In fact, when photographers and designers meet her they are surprised by how small she is and often use photo retouching techniques to enhance her curves and make her appear bigger than she actually is.
However, last week pictures of the model looking strikingly svelte surfaced, starting rumors that Renn had lost a great deal of weight, but alas the art of photo retouching was really to blame – this time making her appear much, much thinner.
When I first saw the images I instantly felt angry and shocked (check out a comparison of the photos over at Jezebel). Why would such a beautiful woman who has constantly championed her “plus-size” body go to such an extreme? Was she sick? Had she fallen victim to an eating disorder again? To be honest, I started to worry.

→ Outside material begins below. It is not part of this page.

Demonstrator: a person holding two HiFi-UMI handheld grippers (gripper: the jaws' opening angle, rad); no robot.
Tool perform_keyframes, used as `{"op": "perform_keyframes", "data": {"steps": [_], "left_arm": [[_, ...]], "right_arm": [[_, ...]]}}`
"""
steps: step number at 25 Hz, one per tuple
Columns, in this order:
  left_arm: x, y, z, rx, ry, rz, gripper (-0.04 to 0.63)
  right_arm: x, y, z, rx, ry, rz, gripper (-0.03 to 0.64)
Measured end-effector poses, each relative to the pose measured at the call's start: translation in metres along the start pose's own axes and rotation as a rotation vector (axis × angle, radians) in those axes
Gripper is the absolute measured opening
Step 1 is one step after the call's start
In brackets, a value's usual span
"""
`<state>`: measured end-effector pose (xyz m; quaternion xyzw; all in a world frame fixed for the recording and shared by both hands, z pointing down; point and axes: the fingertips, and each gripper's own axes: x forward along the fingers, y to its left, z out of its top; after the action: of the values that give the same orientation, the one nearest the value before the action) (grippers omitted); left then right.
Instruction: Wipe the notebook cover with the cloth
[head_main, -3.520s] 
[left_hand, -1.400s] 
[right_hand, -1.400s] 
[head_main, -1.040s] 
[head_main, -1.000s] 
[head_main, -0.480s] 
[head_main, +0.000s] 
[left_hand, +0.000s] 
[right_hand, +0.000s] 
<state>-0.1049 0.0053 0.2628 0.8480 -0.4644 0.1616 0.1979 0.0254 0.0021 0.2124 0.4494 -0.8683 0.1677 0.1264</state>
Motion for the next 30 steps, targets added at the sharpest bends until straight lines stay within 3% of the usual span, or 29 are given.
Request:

Luckily, the pictures do not reflect reality and Renn was just as shocked and angry as I was when the images surfaced. Glamour editor-in-chief Cindi Leive actually sat down with Renn to discuss the pictures and Renn’s open and honest discussion with Leive reaffirms her commitment to beauty at any size.
Here are some of my favorite highlights from Renn during their chat:
On seeing the images for the first time: “Well, I was shocked. When I saw the pictures, I think I was silent for a good five minutes, staring with my mouth open. I don’t know what was done to those photos or who did it, but they look retouched to me. And listen, everybody retouches, but don’t make me into something I’m not.” [Photographer Nicholas Routzen admits that he "shaped" the image and says he "did nothing that I wouldn’t do to anyone. I’m paid to make women look beautiful."]
On the body the pictures show her to have: “…that body doesn’t look like my body. It doesn’t. Having had an eating disorder, I know what that very thin body looks like on me, and it’s not something I find attractive. It’s not something I aspire to.”
On her former body as a straight model: “Back then, you could see ribs everywhere. My legs, not only did they not touch, I mean there was nothing to grab. It was just skin and bone. And that goes for my arms as well. Thank God I don’t look anything like that now.”
On breaking the thin-beauty ideal: “I absolutely do believe in beauty at every size…And for that girl who’s thinking she has to be so thin to be accepted? You don’t. It’s not true. I starved myself to be successful, when in fact my real success only came when I became more confident.”
On the power of confidence: “The other reason I get treated with respect now, though, is my confidence…People are way more accepting of me now that I accept myself. And that’s not only true for work, but that’s true in everyday life.”
On her vision for the future of fashion: “Right now, you might see a runway show with all these girls who are size 2s, and then one who’s a size 16—that means you really notice size. Well, imagine you see a runway show where you see all different types: petite, tall, black, white, Asian, everybody’s in there. You’re just going to see beautiful women. There’d be no more weight debate…I guess you could say it’s quite grandiose, but I don’t care. I have to believe that what I say matters.”
And that’s the beauty of Ms. Crystal Renn. She does believe that what she says matters and it does. She could have stayed silent when she saw the images but she cared enough to continue to share her message of body acceptance and beauty at every size. If more models (plus-size or otherwise) did this too it could be a completely different world.
Maybe my vision is grandiose too, but I have to believe what I say matters too.